Merge lp:~mars/launchpad/fix-test_on_merge-578886 into lp:launchpad
| Status: | Superseded |
|---|---|
| Proposed branch: | lp:~mars/launchpad/fix-test_on_merge-578886 |
| Merge into: | lp:launchpad |
| Diff against target: |
321 lines (+175/-64) 2 files modified
buildout-templates/bin/test.in (+0/-9) test_on_merge.py (+175/-55) |
| To merge this branch: | bzr merge lp:~mars/launchpad/fix-test_on_merge-578886 |
| Related bugs: |
| Reviewer | Review Type | Date Requested | Status |
|---|---|---|---|
| Māris Fogels (community) | Resubmit on 2010-06-20 | ||
| Michael Hudson-Doyle | 2010-05-25 | Approve on 2010-05-26 | |
|
Review via email:
|
|||
This proposal has been superseded by a proposal from 2010-07-28.
Description of the Change
Hi,
This branch fixes test_on_merge.py so that it now terminates the test suite properly after 10 minutes. This means EC2 instances will no longer hang when they kill the test suite.
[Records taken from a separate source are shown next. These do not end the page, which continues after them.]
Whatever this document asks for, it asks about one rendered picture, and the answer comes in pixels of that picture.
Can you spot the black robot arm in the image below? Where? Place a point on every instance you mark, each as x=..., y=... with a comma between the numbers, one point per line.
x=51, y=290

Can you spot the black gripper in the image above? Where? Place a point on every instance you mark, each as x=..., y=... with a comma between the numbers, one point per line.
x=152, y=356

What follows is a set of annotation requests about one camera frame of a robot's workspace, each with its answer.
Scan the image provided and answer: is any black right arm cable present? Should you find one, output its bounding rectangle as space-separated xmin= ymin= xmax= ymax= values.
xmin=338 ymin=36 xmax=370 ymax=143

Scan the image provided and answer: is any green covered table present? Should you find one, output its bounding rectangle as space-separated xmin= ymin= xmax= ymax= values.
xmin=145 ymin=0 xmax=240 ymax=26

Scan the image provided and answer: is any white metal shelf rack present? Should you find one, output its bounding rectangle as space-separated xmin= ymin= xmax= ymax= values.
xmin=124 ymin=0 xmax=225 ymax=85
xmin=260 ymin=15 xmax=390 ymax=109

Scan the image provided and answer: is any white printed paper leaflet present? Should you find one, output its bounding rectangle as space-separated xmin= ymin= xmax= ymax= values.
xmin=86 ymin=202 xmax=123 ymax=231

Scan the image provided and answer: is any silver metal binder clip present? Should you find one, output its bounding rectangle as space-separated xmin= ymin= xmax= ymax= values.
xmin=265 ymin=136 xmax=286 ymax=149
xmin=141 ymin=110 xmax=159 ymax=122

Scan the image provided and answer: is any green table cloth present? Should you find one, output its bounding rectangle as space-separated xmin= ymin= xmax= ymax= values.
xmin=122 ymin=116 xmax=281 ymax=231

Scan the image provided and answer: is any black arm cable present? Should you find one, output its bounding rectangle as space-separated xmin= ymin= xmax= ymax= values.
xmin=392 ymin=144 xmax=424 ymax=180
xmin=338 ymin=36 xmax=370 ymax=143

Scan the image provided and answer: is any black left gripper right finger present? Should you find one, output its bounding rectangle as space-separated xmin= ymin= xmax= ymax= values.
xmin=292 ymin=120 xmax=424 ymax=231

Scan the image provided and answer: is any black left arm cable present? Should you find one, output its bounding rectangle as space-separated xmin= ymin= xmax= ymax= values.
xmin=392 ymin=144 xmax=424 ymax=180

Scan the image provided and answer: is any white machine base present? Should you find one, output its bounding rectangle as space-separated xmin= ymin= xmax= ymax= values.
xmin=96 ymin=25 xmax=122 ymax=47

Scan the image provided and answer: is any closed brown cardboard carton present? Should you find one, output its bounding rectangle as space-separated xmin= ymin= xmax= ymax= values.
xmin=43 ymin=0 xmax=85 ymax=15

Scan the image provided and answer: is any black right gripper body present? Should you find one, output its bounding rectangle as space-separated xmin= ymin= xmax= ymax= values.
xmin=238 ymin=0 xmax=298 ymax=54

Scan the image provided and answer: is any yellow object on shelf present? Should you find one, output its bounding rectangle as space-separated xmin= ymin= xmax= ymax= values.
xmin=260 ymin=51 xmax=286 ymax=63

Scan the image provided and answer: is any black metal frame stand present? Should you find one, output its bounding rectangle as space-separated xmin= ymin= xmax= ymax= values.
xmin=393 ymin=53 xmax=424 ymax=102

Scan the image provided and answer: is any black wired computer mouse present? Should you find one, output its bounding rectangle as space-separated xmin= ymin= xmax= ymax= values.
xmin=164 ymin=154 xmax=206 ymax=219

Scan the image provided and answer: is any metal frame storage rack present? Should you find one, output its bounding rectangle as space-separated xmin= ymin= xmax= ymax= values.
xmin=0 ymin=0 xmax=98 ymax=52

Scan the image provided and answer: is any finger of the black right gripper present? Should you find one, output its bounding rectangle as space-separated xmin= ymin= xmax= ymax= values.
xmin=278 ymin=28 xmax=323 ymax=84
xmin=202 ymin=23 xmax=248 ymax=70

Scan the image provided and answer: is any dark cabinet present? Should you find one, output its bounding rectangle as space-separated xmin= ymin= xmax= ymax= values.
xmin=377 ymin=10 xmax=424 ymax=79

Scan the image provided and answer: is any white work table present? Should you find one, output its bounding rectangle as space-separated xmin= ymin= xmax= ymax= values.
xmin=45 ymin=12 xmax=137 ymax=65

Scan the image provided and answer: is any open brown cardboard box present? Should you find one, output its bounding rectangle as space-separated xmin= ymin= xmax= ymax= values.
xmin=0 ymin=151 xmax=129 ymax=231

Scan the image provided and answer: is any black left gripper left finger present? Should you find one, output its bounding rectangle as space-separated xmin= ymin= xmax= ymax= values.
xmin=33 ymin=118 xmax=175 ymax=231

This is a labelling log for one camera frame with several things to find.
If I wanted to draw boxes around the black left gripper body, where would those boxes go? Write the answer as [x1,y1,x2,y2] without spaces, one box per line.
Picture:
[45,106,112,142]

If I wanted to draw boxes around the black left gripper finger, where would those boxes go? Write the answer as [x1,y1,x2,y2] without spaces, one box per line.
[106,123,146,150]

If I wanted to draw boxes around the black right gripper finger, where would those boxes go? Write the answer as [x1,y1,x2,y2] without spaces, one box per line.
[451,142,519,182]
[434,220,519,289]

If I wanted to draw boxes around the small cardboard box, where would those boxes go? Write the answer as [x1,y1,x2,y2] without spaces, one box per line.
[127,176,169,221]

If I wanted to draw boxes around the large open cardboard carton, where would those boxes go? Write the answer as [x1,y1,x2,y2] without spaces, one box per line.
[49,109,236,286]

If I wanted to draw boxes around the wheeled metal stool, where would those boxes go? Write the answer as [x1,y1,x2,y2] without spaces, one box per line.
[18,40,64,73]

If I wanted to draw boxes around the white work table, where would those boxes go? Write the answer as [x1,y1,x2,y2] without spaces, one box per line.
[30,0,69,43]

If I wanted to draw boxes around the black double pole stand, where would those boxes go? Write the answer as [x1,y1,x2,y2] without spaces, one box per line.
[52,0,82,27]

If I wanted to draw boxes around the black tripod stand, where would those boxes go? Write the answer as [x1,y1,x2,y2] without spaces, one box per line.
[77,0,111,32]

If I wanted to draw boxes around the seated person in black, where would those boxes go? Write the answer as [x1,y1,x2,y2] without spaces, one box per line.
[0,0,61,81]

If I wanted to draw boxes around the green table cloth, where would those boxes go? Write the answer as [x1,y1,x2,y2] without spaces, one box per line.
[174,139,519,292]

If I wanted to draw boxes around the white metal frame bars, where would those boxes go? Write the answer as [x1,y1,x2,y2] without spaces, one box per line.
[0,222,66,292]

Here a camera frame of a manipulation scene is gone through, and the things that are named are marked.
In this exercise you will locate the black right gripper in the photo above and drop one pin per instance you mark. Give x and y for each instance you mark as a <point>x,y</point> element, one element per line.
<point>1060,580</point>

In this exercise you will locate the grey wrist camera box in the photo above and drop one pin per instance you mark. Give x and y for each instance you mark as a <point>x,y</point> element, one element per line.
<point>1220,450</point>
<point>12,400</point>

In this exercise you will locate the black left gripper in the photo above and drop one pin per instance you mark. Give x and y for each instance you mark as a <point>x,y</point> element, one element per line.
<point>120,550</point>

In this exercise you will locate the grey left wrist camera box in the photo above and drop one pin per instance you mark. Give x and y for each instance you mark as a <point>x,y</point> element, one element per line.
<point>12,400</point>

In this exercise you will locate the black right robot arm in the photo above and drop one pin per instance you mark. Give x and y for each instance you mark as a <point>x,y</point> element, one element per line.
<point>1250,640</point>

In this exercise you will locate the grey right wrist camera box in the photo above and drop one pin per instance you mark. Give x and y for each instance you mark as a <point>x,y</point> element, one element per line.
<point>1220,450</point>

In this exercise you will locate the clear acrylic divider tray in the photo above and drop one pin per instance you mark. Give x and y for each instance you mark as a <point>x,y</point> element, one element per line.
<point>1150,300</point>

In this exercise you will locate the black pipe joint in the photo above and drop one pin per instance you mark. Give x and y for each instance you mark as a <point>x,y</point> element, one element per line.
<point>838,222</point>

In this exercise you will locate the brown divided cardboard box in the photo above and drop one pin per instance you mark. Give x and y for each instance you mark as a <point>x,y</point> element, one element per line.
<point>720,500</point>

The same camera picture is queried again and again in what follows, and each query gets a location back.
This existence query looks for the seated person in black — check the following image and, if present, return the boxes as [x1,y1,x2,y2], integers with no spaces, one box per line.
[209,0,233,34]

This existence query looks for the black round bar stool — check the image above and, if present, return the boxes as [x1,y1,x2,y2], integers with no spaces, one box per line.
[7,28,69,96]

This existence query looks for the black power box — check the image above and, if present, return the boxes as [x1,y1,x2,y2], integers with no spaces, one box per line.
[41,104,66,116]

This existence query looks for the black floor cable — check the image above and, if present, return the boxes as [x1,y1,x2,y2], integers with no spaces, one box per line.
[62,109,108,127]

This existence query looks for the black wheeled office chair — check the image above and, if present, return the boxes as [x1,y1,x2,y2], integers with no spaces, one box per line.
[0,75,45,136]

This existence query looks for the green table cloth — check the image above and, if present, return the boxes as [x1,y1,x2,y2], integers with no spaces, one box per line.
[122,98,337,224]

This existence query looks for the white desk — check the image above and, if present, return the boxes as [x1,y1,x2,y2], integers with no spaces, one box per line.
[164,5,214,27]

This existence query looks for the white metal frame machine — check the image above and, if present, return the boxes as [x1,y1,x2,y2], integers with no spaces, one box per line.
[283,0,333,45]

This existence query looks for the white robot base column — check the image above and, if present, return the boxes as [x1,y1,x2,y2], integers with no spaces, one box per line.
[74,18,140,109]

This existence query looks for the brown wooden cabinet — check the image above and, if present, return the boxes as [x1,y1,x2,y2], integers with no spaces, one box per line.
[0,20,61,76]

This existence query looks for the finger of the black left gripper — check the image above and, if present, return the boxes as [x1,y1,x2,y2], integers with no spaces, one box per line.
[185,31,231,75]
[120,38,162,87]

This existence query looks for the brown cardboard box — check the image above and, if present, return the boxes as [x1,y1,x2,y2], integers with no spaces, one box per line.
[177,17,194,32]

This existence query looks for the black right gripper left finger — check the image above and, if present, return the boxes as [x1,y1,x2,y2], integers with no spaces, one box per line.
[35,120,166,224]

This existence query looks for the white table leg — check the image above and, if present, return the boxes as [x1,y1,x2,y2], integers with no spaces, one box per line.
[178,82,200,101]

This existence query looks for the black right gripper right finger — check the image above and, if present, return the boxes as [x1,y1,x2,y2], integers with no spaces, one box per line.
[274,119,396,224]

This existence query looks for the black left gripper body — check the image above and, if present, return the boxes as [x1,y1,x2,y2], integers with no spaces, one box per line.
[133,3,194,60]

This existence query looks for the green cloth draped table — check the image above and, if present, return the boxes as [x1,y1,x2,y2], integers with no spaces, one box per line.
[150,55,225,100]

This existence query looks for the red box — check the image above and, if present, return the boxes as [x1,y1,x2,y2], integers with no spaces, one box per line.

This branch changes how the testrunner watchdog handles the process groups of itself and its children. The diff explains why the process group fiddling takes place. In order for the testrunner watchdog to control the process groups I had to remove process group handling from bin/test.
I changed the code a fair bit by introducing many comments and some new functions to encapsulate the existing code. I found these changes necessary to understand what the code was doing, as I only had basic knowledge of Unix process handling before this change. This code should now be easier for others to understand.
I dropped the testrunner timeout to 10 minutes. No test should run that long without output.
I cleaned up the print statements a bit, personal preference.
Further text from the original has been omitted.